Yes, these are first-world problems, but this was completly needless and makes the keyboard less useful than all of the other mac keyboard I use daily. It's like Apple thinks that people have one and only one computer they ever use.
I hear you, but - again - using a tool like MTMR allows you to create a huge, persistent esc key in the top left corner, and volume and brightness sliders and buttons, etc.
When Finder is active click on the View menu, press the option key and select "Customize Control Strip", then you can just mouse down to the touchbar and remove the Siri button.
In Preferences under the keyboard settings you can customize the placement and presence of every single button on the TouchBar. Preferences also lets you disable Siri
If the Touch Bar was adjustable sensitive to force, it would be almost perfect in my book. My biggest objection to it is that it establishes a different UX between laptop and desktop.
Yeah the only time I notice it is when I brush the mute which is a key I rarely want to hit. Also when I want to hit escape I often miss because it is oddly indented.
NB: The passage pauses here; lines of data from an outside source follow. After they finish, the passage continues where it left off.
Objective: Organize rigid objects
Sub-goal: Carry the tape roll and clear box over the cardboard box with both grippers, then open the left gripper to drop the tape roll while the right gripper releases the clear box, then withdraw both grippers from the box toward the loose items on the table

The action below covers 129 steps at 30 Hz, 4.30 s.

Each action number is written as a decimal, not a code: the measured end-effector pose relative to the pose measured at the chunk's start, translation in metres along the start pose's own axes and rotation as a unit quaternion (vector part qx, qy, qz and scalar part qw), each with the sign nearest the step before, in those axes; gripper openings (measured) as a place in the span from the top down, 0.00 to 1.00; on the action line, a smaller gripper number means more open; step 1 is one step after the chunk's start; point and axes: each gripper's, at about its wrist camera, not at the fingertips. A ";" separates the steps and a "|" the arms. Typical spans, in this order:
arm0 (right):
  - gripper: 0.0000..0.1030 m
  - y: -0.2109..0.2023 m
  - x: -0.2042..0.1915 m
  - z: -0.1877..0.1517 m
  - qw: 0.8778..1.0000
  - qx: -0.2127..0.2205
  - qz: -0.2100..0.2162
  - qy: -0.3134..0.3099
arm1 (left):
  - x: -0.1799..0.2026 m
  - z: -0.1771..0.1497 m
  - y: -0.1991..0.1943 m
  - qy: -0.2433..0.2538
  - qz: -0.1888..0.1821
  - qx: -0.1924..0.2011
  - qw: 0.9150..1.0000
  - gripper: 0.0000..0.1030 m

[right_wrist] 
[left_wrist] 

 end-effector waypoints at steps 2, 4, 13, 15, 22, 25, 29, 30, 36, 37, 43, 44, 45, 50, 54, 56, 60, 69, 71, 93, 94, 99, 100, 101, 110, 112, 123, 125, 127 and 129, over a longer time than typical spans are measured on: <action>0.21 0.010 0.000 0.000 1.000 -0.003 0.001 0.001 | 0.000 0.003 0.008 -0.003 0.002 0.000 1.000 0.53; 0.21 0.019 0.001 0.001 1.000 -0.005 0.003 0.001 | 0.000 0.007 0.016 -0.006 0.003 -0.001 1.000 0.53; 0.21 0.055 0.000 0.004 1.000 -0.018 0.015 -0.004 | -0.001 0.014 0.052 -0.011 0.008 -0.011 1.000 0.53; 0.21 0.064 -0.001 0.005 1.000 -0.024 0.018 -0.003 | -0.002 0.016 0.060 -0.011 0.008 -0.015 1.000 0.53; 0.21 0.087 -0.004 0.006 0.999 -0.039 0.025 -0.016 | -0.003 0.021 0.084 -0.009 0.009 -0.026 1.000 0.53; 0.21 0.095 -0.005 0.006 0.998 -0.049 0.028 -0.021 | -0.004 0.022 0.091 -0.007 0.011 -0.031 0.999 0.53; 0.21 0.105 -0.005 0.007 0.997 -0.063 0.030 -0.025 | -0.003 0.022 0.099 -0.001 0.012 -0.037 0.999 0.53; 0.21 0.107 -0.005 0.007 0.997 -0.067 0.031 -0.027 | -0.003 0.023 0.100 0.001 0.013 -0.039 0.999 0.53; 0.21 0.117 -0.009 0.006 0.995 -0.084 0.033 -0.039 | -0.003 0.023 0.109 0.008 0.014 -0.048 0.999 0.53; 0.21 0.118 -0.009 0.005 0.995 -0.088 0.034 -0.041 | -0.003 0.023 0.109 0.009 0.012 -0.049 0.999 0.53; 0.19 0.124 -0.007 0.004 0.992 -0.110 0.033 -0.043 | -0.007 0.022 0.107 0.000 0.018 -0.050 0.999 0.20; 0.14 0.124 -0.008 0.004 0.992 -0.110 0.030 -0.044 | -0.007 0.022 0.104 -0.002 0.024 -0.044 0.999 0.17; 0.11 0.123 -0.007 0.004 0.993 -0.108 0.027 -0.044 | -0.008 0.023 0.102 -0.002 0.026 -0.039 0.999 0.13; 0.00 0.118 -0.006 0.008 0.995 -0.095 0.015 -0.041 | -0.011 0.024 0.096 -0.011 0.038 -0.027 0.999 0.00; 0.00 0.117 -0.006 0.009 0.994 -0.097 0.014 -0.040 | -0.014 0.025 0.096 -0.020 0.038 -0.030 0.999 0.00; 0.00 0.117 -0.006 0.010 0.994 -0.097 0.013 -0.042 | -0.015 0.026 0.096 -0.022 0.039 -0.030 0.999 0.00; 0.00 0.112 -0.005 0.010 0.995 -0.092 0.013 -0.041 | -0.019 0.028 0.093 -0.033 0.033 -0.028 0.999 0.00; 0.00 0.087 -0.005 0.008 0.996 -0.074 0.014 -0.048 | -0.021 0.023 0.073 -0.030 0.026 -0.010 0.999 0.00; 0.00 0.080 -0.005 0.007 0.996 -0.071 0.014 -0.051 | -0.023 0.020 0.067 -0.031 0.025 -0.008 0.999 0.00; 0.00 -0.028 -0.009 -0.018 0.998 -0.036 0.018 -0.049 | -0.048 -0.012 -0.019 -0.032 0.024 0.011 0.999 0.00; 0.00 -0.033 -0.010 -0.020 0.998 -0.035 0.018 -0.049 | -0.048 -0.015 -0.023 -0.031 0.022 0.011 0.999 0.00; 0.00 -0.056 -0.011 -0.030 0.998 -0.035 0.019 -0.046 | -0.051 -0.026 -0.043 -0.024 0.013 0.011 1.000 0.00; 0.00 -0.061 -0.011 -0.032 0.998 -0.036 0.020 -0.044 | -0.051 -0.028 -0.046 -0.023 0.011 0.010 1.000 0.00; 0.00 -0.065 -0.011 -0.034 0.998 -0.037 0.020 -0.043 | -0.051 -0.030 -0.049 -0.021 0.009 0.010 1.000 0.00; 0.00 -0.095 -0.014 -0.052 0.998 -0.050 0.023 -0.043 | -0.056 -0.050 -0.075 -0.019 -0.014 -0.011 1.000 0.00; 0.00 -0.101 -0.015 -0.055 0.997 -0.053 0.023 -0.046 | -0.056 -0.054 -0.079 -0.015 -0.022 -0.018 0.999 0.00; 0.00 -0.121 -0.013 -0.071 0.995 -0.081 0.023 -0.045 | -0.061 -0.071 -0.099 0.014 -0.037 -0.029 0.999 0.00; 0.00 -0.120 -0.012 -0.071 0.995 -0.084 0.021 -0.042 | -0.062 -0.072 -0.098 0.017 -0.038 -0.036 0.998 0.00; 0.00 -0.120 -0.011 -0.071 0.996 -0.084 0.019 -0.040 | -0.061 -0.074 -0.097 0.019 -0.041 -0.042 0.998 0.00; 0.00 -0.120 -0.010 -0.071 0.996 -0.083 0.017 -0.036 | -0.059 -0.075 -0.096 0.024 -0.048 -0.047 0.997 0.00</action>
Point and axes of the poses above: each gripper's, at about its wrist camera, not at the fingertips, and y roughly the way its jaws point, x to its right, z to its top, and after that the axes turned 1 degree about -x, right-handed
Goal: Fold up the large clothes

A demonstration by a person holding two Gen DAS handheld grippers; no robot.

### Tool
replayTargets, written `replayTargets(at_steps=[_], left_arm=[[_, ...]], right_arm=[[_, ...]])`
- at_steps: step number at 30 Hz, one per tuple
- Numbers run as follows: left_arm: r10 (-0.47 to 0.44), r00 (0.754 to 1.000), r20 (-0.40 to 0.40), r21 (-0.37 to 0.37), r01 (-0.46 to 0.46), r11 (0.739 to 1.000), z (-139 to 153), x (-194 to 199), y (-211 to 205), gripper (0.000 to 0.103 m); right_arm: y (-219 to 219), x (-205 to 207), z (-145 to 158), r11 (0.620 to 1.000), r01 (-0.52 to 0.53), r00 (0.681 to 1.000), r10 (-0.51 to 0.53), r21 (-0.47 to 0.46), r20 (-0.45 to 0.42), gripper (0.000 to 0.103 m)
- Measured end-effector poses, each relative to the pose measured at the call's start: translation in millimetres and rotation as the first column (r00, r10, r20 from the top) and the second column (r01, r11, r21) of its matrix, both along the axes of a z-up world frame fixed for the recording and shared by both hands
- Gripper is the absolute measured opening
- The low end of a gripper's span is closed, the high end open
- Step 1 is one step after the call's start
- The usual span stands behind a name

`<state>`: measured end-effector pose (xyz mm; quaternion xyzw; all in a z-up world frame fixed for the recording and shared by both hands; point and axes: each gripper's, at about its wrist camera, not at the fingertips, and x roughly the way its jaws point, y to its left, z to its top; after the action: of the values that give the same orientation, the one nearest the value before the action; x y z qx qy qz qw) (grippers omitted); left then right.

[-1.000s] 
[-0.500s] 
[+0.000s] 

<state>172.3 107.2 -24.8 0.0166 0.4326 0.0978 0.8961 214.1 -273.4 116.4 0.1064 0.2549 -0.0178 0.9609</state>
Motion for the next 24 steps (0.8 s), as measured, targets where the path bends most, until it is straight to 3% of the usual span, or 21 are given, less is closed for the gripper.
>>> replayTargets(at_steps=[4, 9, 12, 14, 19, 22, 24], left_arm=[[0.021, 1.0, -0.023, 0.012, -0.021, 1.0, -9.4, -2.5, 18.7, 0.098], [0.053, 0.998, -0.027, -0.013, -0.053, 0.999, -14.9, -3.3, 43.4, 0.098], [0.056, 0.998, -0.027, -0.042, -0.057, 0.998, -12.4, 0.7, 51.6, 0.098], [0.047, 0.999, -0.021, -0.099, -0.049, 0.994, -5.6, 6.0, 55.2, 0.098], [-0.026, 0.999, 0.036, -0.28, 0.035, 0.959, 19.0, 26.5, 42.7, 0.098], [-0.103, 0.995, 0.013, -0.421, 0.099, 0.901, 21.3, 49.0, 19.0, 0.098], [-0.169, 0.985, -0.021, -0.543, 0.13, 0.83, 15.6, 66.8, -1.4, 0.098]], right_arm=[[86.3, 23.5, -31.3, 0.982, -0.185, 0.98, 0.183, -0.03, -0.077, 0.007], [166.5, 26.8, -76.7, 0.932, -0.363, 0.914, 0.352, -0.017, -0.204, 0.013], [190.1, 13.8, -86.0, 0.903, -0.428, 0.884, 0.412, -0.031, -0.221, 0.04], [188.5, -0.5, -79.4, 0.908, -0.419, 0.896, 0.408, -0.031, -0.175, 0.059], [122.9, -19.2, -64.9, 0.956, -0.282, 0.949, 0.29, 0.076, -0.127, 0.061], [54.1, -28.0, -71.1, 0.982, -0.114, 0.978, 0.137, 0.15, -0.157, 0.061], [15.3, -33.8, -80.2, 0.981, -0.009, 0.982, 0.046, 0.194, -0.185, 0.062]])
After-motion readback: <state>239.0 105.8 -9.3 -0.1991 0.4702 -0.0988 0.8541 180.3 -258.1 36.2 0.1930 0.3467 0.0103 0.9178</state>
The escape button is actually quite large. At least on my 2018 MBP, the whole empty left also acts as the escape button so no need to try and hit the escape in the middle of the label.
I used to have this, that I could tap anywhere on and to the left of the esc touch button and it would trigger esc. But after one of the OS updates (i forget which) it stopped working, now I have to hit the etc touch button, if I hit the blank aria to the left, nothing happens anymore. It bugs me so much!
Just curious, what OS version are you using? I'm on Big Sur (but same issue in Catalina).
I've got the 2017 MBP 15"
EDIT: I should add, I mean that I could hit the far left blank aria of the touch bar any time in any touchbar mode and it would trigger the esc action. They "fixed" that in an update.
I can still press to the left of the esc and trigger esc when the esc button is visible. But often I'll have spotify touch bar "app" open and the esc key won't show, so I have to close the app just to access the esc key, super annoying.